- Task requirements -
In the data below, which lines hold "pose"? Copy every one.

***** Data for analysis

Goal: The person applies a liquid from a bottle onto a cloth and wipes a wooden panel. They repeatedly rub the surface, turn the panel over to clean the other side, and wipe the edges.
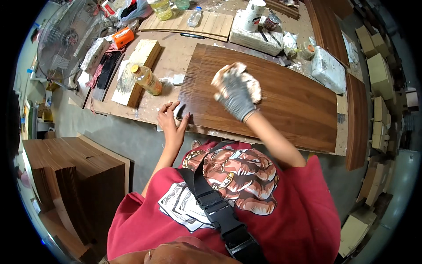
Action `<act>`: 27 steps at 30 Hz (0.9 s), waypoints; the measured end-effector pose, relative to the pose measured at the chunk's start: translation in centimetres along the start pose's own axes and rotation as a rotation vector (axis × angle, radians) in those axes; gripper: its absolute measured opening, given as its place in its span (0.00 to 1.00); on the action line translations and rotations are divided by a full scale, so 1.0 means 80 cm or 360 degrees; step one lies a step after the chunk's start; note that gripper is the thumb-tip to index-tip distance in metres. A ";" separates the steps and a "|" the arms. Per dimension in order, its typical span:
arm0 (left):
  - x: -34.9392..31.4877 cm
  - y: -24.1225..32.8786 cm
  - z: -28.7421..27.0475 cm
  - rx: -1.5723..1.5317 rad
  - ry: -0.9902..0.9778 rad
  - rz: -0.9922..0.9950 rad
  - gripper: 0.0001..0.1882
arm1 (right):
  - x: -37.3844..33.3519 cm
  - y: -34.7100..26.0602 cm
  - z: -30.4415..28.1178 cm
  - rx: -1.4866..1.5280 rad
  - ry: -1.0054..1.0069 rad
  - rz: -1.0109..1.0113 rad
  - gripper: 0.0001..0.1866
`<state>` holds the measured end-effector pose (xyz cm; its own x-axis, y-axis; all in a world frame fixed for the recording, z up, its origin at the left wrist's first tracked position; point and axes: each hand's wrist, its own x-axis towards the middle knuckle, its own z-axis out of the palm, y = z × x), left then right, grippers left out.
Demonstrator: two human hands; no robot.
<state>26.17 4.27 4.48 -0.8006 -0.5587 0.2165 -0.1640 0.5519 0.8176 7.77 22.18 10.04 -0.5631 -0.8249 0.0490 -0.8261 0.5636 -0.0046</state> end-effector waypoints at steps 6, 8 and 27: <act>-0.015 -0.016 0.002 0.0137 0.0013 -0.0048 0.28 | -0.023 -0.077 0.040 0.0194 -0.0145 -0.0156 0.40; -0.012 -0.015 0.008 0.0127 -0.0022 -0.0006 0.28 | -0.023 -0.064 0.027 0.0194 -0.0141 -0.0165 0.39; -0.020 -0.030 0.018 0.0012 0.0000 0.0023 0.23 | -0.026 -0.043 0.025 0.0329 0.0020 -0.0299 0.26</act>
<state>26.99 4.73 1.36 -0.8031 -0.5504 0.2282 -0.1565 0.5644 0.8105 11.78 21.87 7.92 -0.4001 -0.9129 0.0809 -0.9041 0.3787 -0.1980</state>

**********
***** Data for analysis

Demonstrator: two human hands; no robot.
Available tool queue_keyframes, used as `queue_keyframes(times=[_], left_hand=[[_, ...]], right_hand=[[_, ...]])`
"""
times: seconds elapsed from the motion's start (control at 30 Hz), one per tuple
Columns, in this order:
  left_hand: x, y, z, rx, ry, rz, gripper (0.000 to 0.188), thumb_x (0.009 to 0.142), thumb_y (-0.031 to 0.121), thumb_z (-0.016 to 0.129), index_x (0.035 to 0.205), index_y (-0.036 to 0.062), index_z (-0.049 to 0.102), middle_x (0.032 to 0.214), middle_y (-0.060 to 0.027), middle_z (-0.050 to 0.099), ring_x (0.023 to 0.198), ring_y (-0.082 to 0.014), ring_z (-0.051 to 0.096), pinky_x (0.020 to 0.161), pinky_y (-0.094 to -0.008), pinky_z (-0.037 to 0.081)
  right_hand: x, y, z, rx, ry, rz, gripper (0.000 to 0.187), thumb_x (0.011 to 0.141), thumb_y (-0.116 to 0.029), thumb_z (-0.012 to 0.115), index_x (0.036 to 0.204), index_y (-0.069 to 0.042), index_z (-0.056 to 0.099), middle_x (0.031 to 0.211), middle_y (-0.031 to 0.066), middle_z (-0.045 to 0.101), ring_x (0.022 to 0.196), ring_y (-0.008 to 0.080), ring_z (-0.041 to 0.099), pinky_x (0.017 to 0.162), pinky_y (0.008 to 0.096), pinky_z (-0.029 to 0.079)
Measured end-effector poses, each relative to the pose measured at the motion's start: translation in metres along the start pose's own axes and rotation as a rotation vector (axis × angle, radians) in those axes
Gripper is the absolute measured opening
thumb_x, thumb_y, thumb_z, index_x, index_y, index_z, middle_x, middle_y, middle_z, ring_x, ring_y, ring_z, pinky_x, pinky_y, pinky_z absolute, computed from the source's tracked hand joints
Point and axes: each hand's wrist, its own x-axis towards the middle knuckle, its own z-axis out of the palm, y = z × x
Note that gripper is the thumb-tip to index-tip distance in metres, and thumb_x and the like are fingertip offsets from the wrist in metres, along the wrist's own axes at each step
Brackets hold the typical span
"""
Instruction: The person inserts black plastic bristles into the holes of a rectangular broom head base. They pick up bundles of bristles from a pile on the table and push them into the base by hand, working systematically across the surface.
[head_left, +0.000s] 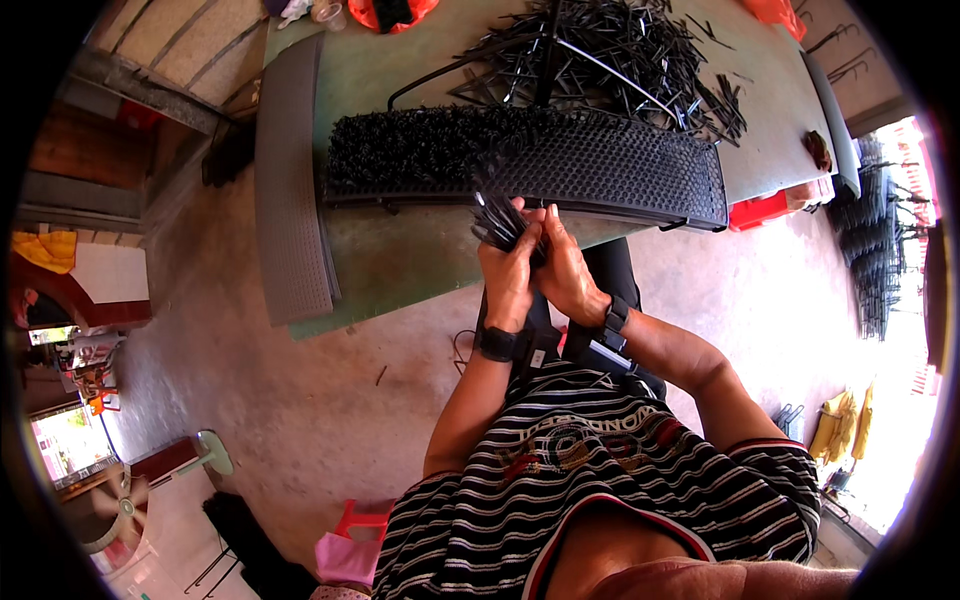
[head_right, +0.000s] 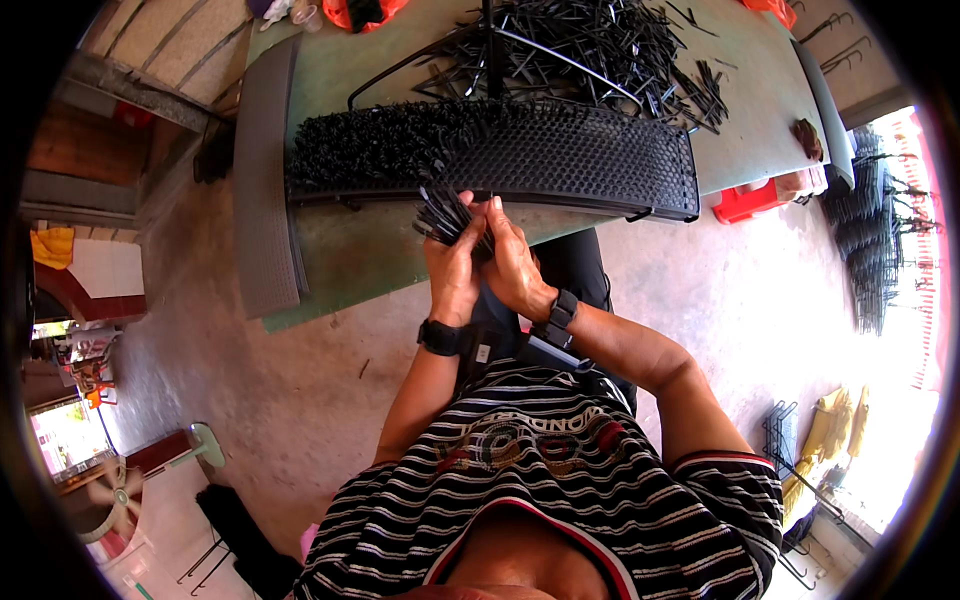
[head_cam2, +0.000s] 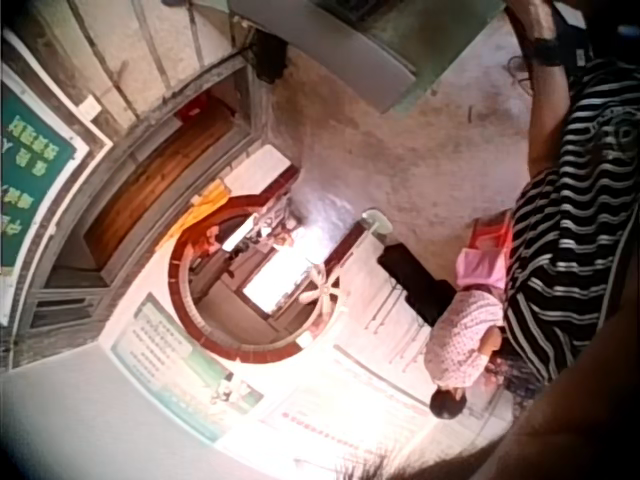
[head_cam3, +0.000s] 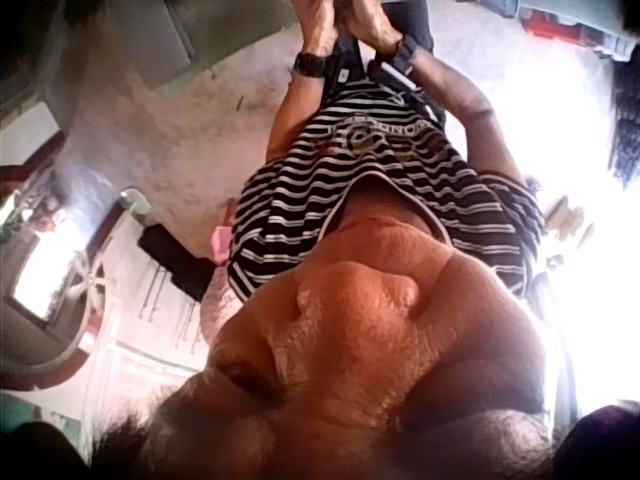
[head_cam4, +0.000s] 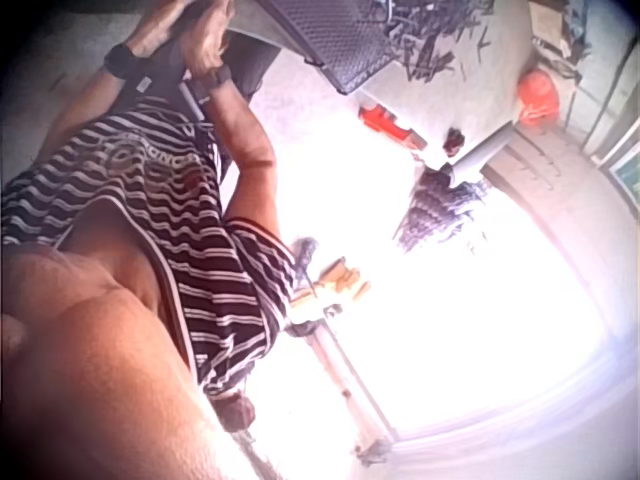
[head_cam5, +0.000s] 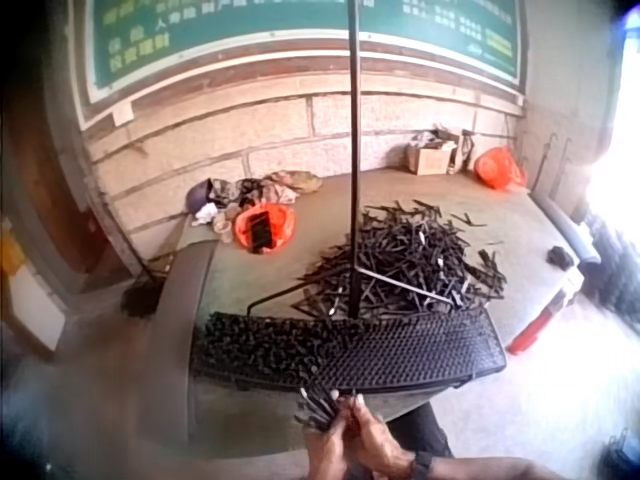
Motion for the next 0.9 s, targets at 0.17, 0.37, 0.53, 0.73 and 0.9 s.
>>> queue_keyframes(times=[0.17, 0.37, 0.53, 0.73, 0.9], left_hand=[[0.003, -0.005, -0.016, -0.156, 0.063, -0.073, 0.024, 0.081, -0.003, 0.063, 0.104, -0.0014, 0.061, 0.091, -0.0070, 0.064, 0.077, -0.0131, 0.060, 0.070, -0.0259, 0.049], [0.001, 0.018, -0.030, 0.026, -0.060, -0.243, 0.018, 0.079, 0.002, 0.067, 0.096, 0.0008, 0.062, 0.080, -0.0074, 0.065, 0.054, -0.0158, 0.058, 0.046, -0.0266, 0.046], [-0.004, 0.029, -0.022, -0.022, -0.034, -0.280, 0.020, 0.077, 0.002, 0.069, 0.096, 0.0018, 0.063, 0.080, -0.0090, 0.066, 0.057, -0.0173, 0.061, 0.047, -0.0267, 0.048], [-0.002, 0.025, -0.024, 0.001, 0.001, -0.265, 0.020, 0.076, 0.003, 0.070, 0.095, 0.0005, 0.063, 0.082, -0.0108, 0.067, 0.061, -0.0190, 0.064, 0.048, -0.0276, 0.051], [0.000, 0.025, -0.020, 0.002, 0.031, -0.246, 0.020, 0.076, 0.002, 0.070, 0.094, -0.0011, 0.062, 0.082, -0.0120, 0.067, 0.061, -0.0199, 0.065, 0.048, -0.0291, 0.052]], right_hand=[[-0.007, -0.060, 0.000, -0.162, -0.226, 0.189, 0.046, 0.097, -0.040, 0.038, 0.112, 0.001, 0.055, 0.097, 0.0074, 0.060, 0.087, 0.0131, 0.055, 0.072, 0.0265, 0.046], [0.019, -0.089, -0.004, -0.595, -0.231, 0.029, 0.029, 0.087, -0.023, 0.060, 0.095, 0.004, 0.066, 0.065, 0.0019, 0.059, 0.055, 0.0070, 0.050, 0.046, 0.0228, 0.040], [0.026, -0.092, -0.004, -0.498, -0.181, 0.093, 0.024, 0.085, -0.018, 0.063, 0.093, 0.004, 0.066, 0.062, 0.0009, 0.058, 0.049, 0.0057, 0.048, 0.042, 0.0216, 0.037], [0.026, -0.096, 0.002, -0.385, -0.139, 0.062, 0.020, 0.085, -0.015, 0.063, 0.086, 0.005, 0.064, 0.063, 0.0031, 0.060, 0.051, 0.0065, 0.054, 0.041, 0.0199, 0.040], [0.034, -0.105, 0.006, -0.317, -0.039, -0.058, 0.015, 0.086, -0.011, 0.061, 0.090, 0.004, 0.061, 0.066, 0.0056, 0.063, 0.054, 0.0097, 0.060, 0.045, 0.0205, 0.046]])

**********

- Response to the task -
Action `<act>`: 27 steps at 30 Hz (0.9 s), waypoints; the measured end-effector pose, relative to the pose measured at the chunk's start: translation in centimetres along the start pose's own axes and rotation as a rotation vector (axis × angle, radians) in those axes; gripper: its absolute measured opening, given as its place in its span (0.00 to 1.00); on the action line translations and rotations are divided by a full scale, so 1.0 means 80 cm or 360 degrees; step one lies a step after the chunk's start; note that gripper is the thumb-tip to index-tip distance in metres. A ";" separates the steps and a "|" the arms. Per dimension in order, its typical span:
`<state>` holds the measured end-effector pose (xyz cm; its own x-axis, y-axis; all in a world frame fixed for the recording, z up, its origin at the left wrist's first tracked position; point and axes: each hand's wrist, its own x-axis towards the middle knuckle, its own z-axis out of the palm, y = z × x), left then right, grippers left out.
Measured end-effector poses, each relative to the pose measured at the motion's start: translation in metres along the start pose's own axes and rotation as a rotation vector (axis × angle, radians) in those axes

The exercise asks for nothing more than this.